Am Ende geht es immer um die Perspektive. Was ist drinnen undwas ist draußen?
Tobias Rehberger, Bildhauer
Die räumliche Begrenzung und die damit verbundene Ausweglosigkeit, in der sich die Charaktere befinden, so zu vermitteln, dass die Spieler*innen trotzdem sichtbar bleiben, war eine der größten Herausforderungen für das gesamte Team. „Ich habe versucht, eine Art Labyrinth zu schaffen, aus dem man nicht herauskommt, in das man aber trotzdem hineinschauen kann“, so Rehberger.
Wie so oft in seiner künstlerischen Arbeit laufe es am Ende auf Fragen zur Perspektive hinaus: Was ist drinnen und was ist draußen? Welche Position ist die der Beobachter*innen und welche die der Eingeschlossenen? „Es gab auch Überlegungen, die Grenze zwischen dem Publikum und den Spielenden aufzulösen“, ergänzt der Künstler, der sich gut vorstellen könnte, wieder einmal ein Bühnenbild zu entwickeln. Die damit verbundenen Herausforderungen begreift er als Motivation. „Mein Interesse wäre vermutlich nicht ganz so groß, wenn mir die Sache einfach aus dem Ärmel gefallen wäre“, sagt er lachend.
Theater als Diskussionsraum
Die Tarnung von Objekten durch Übermalungen und Überklebungen, die Tobias Rehbergers Schaffen auch abseits der Bühne prägt, sorgt auch hier für ein Verschwimmen von innen und außen – für eine Verunklarung jenes Raumes, durch den sich die Spieler*innen auf der Bühne bewegen. Mit einem solchen Raum in Überlegung zu geraten, empfindet Sebastian Baumgarten als großes Geschenk.

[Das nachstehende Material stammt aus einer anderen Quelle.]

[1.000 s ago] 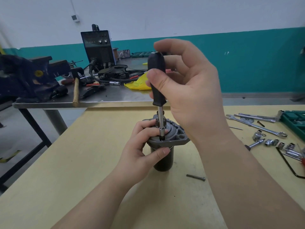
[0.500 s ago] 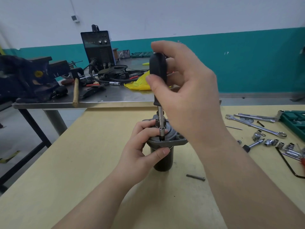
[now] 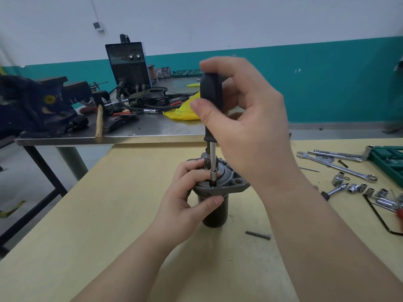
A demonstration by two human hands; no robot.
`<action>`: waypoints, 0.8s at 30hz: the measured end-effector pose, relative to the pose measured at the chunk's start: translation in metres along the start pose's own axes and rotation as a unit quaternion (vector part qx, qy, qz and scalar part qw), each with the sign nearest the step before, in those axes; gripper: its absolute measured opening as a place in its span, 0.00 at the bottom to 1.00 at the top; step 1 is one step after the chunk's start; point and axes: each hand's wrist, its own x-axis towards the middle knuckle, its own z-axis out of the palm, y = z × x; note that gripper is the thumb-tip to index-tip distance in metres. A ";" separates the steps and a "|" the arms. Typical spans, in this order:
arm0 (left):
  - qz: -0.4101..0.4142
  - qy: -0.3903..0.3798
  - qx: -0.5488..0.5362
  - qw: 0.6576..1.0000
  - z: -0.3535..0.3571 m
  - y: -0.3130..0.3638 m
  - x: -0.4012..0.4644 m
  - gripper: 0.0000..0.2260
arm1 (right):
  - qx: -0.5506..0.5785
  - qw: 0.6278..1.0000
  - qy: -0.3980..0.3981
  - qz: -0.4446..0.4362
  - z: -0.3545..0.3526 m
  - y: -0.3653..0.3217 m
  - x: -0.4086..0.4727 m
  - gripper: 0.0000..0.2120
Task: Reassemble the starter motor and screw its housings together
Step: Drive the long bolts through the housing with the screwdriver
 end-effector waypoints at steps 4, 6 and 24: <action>0.002 0.000 0.001 1.000 0.000 -0.001 0.000 0.15 | 0.092 0.994 -0.038 0.044 0.000 0.000 0.001 0.12; 0.001 0.000 0.003 1.000 -0.001 -0.001 0.000 0.16 | 0.156 0.982 -0.074 0.074 -0.003 -0.001 0.001 0.14; 0.011 0.000 0.009 1.000 -0.001 -0.003 0.001 0.16 | 0.148 0.985 -0.050 0.068 0.000 -0.003 0.000 0.11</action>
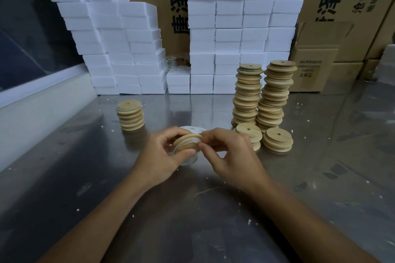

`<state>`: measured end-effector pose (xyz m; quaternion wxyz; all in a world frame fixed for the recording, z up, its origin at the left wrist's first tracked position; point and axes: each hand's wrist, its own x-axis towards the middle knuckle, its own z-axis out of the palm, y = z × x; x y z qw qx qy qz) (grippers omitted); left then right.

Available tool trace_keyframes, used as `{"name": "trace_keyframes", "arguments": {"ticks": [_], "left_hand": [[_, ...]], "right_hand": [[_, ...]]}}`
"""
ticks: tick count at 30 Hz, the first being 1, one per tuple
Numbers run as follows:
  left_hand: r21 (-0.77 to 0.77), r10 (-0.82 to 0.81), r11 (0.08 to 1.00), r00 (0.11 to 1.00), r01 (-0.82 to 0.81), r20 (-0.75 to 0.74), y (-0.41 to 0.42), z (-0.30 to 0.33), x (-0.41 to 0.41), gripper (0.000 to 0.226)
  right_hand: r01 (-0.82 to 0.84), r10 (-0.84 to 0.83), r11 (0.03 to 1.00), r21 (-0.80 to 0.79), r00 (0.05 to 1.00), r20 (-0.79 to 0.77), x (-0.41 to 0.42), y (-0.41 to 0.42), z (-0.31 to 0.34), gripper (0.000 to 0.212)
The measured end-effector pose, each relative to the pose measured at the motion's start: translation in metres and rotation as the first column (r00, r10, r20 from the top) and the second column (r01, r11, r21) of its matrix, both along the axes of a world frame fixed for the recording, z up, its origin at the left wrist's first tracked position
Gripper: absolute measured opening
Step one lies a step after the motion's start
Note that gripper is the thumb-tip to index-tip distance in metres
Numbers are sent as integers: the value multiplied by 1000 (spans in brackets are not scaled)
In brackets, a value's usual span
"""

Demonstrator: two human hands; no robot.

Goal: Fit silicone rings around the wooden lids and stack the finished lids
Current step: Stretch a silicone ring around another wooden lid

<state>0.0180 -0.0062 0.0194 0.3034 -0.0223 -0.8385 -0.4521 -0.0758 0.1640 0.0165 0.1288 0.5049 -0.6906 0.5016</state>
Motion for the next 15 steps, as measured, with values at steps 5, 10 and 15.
{"name": "trace_keyframes", "arguments": {"ticks": [5,10,15], "left_hand": [[5,13,1000,1000,-13,-6,-7,2,-1,26],[31,-40,999,999,40,5,-8,4,0,30],[123,-75,990,997,75,-6,-6,7,2,27]], "right_hand": [[7,1,998,67,992,-125,1,1,7,6],[4,10,997,78,985,-174,1,3,11,6],[20,5,994,106,972,-235,0,2,11,7]]}}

„Das setzt unglaublich viel Kreativität frei“, so der Regisseur, der zum ersten Mal in Wien inszeniert. Das Volkstheater nimmt er als Haus wahr, das sich mit seiner Gegenwart auseinandersetzen möchte – „und es sich erlaubt, dabei auch manchmal in eine Kontroverse zum Publikum zu geraten“, fügt er nach einer kurzen Pause hinzu. „Doch dafür sind wir ja in einer bestimmten Form auch da – um nicht immer das zu bestätigen, was ohnehin alle sagen.“ Oder um es mit Heiner Müller auszudrücken: „Die Tragödie findet nicht auf der Bühne, sondern zwischen Bühne und Zuschauerraum statt.“ Kurz: im gesamten Theaterraum. Der irgendwie immer auch eine Innenwelt der Außenwelt der Innenwelt ist.